This leads to the second question: when something breaks, what was the root cause of the problem? Logs often contain the most complete record of what happened. But traditional techniques of “search and drill-down” are cumbersome and slow for two reasons: The sheer volume and “noisiness” of log streams from multiple containers, pods, nodes and clusters; and the innately challenging nature of log-based troubleshooting – typically you don’t know exactly what you’re looking for. The best troubleshooters have instincts that let them spot unusual events and subtle correlations with errors and warnings. But this is a time consuming and stressful process. When dealing with a critical problem, the clock starts ticking and urgency mounts. Understanding the problem often takes an “all-hands-on-deck” approach – where DevOps and engineering spend countless hours hunting through all the log data to piece together what happened. The pressure is on.

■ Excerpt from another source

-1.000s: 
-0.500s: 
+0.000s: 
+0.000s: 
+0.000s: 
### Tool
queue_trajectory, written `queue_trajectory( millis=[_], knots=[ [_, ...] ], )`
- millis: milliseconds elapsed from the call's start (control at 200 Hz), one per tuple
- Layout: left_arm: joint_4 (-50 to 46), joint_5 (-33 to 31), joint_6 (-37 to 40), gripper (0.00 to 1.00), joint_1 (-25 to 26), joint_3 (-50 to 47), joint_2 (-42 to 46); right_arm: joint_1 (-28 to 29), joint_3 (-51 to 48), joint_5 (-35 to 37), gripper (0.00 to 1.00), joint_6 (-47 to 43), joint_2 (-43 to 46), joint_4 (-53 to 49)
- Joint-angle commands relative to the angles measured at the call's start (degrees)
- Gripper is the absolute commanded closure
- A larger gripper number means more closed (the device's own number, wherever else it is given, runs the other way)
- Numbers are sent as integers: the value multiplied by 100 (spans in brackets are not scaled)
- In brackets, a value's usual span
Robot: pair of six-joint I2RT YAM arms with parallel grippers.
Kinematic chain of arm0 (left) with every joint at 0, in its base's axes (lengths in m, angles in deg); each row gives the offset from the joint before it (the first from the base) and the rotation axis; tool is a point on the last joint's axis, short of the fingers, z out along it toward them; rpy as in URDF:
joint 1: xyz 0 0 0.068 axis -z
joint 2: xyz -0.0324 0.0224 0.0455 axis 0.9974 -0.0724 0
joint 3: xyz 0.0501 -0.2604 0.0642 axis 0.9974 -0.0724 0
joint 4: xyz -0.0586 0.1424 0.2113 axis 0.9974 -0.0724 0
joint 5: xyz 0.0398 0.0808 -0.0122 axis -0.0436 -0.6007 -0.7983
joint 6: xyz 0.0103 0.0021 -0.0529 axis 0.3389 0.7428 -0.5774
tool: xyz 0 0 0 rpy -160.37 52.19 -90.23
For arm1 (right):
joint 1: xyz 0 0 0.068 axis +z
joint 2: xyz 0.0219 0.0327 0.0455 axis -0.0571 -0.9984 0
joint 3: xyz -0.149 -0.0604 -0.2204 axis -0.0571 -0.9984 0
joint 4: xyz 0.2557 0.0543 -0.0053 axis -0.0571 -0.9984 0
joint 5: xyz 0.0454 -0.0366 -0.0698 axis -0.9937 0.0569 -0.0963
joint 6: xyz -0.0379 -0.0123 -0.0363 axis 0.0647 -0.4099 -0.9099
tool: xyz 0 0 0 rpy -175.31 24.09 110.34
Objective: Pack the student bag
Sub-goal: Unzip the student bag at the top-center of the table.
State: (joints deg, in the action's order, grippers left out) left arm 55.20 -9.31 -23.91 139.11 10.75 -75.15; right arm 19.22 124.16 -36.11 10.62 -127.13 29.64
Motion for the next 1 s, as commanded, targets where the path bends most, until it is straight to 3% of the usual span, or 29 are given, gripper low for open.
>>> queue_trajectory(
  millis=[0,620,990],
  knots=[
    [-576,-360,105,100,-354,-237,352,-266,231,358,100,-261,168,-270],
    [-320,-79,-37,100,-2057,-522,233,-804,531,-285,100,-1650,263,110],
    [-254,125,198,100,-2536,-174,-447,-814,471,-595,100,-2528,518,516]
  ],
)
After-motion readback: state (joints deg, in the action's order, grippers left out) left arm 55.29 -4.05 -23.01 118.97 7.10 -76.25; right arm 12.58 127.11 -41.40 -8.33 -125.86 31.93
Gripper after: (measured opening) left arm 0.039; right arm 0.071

Fortunately, there is hope when it comes to determining the root cause of critical software failures in Kubernetes deployments! Machine learning (ML) can automatically detect correlated clusters of anomalies and errors within logs. Since ML is much faster and more scalable than humans working with traditional logging and monitoring tools, Mean-Time-To-Resolve can be reduced from hours to just minutes. Rather than disrupt already overloaded development and DevOps teams, machine learning can enable them to focus on other things and spare the disruptions caused by application incidents.

Machine learning for root cause determination works by monitoring logs in real time. It doesn’t require manual training and can achieve high accuracy in only a few hours. The ML first learns the log structures and normal patterns and correlations in the logs. It then looks for abnormal clusters of anomalous patterns across the logs. These patterns can be used to detect and find the root cause of software problems. In essence, the ML can distill millions of log lines down to just a few (typically 5-20) that best explain what happened.

Modern DevOps organizations drive excellence, efficiency and effectiveness by automating as many tasks as possible. Up until now, root cause identification remained one of only a few tasks that couldn’t be automated. But thanks to ML, when critical software incidents occur, DevOps can take up the prominent advice from Hitchhiker’s Guide to the Galaxy—don’t panic—and calmly resolve the problem in the shortest possible time.

Author: Ajay Singh, CEO, Zebrium
Bio: Ajay Singh is a strong advocate for creating products that “just work” to address real-life customer needs. As Zebrium CEO, he is passionate about building a world class team focused on using machine learning to find the root cause of software problems through automated log analysis. Prior to Zebrium, Ajay led Product at Nimble Storage from concept to annual revenue of $500M and over 10,000 enterprise customers. Ajay started his career as an engineer and has also held senior product management roles at NetApp and Logitech.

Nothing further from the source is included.